### [WORK REQUIRED]
Each line from the beginning of the entries below through the line that includes "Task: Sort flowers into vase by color" must be returned exactly as given.

Records contained in a dataset:
_ _ _ _ _

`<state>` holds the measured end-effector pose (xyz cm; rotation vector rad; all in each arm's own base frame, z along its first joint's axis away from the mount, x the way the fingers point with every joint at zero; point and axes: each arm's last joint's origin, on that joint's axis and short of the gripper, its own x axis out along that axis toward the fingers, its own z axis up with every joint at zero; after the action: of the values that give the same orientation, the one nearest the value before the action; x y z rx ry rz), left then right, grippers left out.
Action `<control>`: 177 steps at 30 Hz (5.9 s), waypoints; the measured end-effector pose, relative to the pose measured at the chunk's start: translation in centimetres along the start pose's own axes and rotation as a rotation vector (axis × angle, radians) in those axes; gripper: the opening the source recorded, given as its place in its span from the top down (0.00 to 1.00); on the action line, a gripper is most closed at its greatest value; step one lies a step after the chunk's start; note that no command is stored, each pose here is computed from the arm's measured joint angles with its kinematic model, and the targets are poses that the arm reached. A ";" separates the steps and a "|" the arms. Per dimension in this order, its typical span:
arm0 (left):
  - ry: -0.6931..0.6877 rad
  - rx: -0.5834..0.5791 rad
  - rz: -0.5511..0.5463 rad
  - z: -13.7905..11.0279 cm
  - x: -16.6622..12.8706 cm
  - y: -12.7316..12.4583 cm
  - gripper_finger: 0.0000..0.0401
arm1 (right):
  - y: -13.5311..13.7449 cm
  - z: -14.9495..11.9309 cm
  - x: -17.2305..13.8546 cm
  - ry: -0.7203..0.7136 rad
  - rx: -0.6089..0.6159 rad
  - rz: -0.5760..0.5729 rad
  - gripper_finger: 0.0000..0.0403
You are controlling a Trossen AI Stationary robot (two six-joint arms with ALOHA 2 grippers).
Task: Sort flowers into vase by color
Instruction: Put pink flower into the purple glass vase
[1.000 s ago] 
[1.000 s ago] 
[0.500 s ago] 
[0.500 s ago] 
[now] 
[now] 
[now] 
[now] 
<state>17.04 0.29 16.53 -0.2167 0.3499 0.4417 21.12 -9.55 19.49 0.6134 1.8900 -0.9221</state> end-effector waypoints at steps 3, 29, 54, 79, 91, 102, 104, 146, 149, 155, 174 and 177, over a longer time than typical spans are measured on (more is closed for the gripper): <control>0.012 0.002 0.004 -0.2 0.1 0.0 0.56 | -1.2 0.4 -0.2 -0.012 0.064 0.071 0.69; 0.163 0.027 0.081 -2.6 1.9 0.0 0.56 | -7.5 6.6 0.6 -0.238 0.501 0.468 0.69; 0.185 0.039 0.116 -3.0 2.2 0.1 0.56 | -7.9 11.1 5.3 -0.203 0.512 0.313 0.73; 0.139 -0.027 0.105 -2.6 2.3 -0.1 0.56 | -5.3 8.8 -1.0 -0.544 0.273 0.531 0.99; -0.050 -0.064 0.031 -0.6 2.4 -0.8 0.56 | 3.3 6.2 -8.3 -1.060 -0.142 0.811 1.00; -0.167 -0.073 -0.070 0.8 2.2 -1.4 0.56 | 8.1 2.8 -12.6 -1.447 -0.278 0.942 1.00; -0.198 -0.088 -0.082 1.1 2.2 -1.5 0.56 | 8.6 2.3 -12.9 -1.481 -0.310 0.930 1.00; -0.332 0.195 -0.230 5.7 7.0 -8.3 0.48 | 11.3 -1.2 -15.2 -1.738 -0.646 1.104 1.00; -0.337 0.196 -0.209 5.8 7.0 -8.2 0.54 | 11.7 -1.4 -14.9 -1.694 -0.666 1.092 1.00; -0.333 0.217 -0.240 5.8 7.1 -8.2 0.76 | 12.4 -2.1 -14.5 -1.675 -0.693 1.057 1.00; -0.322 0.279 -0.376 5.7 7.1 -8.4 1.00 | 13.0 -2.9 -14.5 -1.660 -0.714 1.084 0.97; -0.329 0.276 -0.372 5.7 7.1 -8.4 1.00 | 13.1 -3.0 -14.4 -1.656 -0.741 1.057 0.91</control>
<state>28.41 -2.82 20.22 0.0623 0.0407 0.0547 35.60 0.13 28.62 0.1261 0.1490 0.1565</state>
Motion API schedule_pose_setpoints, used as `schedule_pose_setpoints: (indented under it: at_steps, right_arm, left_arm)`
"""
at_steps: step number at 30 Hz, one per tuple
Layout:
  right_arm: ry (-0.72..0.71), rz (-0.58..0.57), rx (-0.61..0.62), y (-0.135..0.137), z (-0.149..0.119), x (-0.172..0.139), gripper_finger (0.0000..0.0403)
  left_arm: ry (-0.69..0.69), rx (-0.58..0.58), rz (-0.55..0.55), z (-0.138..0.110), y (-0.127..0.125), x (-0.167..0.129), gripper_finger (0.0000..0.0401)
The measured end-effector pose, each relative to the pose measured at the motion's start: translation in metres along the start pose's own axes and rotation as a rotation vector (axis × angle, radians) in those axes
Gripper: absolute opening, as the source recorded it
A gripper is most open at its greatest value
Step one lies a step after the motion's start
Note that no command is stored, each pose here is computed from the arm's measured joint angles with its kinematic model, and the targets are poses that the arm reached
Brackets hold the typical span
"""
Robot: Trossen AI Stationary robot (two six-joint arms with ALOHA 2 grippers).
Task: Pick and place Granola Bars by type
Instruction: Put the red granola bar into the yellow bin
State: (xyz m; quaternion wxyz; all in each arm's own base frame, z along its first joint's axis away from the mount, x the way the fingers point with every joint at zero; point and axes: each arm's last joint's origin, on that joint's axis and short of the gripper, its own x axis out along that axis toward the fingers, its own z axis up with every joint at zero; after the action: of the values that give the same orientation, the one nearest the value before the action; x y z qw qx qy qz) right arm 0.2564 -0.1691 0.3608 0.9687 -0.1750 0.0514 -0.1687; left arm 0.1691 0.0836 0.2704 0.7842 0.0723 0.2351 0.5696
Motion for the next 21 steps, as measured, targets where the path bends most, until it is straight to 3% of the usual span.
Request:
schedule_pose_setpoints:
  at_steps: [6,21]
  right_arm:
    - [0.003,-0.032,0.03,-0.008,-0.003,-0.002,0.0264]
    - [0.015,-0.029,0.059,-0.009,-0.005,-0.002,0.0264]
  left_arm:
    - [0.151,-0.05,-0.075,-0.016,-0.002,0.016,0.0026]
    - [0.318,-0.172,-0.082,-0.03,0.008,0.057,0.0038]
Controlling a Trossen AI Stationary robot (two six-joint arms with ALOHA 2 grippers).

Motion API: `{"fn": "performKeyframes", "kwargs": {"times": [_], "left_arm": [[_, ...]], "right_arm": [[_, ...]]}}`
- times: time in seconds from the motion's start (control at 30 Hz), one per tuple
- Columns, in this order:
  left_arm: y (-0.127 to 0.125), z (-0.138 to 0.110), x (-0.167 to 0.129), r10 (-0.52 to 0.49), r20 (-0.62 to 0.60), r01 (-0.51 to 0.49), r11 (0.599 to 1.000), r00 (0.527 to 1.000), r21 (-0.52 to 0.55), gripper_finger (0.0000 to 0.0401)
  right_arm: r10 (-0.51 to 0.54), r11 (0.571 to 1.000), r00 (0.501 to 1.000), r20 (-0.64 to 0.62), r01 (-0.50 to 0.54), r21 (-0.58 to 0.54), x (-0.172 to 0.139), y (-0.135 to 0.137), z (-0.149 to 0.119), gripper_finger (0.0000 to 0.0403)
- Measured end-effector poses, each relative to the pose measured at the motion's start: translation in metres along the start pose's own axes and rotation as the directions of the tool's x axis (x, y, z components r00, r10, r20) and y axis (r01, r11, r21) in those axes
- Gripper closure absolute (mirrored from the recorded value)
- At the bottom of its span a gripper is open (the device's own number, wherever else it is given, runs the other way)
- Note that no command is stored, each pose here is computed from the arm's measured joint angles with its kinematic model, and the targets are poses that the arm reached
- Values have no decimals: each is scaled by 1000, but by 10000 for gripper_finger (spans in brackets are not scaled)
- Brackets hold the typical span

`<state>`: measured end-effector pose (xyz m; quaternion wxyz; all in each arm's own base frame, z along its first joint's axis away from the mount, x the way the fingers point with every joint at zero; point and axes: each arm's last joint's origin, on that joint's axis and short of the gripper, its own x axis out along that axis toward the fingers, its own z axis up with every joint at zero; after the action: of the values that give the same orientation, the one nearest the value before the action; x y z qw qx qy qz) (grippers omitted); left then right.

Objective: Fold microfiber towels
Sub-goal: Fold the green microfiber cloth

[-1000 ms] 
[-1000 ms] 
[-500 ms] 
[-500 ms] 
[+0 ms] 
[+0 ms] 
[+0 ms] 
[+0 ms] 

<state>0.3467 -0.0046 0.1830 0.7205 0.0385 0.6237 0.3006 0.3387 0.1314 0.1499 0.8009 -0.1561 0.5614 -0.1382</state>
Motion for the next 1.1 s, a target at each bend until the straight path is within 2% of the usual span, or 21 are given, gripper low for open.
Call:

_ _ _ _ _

### [RESPONSE BOX]
`<state>` holds the measured end-effector pose (xyz cm; rotation vector rad; all in each arm's own base frame, z along its first joint's axis away from the mount, x the way the fingers point with every joint at zero; point and axes: each arm's last joint's origin, on that joint's axis and short of the gripper, its own x axis out along that axis toward the fingers, its own z axis up with every joint at zero; after the action: of the values that give the same orientation, the one nearest the value before the action; x y z rx ry rz), left then right, grippers left out.
Action `<control>`: 177 steps at 30 Hz (5.9 s), waypoints; the measured end-effector pose, relative to the pose measured at the chunk's start: translation in centimetres along the start pose's own axes and rotation as a rotation vector (axis × angle, radians) in those axes; gripper: the opening the source recorded, given as its place in its span from the top down (0.00 to 1.00); on the action line, a gripper is most closed at its greatest value; step one lies a step after the chunk's start; note that no command is stored, each pose here is computed from the arm's measured joint angles with its kinematic model, and the targets are poses that the arm reached. A ";" separates the steps and a "|" the arms. Per dimension in this order, its typical span:
arm0 (left):
  - ry: -0.6931..0.6877 rad
  - rx: -0.5834..0.5791 rad
  - rz: -0.5511..0.5463 rad
  - z: -13.7905..11.0279 cm
  - x: -16.6622..12.8706 cm
  - y: -12.7316..12.4583 cm
  - gripper_finger: 0.0000..0.0401
arm1 (right):
  - y: -13.5311..13.7449 cm
  - z: -14.9495..11.9309 cm
  - x: -17.2305..13.8546 cm
  - ry: -0.7203..0.7136 rad
  - rx: -0.6089..0.6159 rad
  - rz: -0.5760..0.5729 rad
  - gripper_finger: 0.0000..0.0403
You are controlling a Trossen AI Stationary robot (two six-joint arms with ALOHA 2 grippers).
Task: Sort flowers into vase by color

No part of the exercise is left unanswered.